▶ _Provided data_
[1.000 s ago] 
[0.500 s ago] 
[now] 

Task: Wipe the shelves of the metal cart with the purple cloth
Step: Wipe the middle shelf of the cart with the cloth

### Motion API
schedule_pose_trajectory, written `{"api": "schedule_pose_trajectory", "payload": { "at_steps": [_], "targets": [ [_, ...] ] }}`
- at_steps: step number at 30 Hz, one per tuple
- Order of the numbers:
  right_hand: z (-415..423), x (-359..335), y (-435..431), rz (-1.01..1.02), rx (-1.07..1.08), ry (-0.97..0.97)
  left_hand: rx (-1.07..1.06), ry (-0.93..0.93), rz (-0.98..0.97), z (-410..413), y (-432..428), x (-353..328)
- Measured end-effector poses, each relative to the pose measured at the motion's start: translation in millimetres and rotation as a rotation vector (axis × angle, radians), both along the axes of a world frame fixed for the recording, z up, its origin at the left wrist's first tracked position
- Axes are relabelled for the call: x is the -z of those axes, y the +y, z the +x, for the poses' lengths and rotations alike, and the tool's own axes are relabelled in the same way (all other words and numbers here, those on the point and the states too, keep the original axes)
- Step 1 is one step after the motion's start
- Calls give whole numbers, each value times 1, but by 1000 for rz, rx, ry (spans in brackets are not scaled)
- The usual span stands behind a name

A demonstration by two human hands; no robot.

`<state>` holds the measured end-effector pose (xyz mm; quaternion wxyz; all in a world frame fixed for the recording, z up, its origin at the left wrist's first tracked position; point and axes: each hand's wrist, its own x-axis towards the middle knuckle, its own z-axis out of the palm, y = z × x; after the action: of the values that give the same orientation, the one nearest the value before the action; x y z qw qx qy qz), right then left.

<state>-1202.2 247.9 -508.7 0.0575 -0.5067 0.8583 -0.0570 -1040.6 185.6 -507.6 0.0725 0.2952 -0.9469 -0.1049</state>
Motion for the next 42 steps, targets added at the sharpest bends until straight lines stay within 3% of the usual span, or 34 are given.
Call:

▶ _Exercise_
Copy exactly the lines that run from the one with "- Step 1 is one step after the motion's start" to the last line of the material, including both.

▶ _Response to the exercise_
- Step 1 is one step after the motion's start
- Calls give whole numbers, each value times 1, but by 1000 for rz, rx, ry (spans in brackets are not scaled)
- The usual span stands behind a name

A demonstration by two human hands; no robot.

`<state>` holds the measured end-effector pose (xyz mm; quaternion wxyz; all in a world frame fixed for the recording, z up, its origin at the left wrist's first tracked position; point and axes: each hand's wrist, its own x-axis towards the middle knuckle, its own z-axis out of the palm, y = z × x; after the action: of the values that give the same orientation, the one nearest the value before the action; x y z qw qx qy qz), right then left.

<state>-1202.2 247.9 -508.7 0.0575 -0.5067 0.8583 -0.0570 -1040.6 185.6 -507.6 0.0725 0.2952 -0.9469 -0.1049</state>
Motion for the next 42 steps, targets added at the sharpest bends until straight lines stay within 3% of the usual span, or 34 are given.
Call:

The full answer has now been given.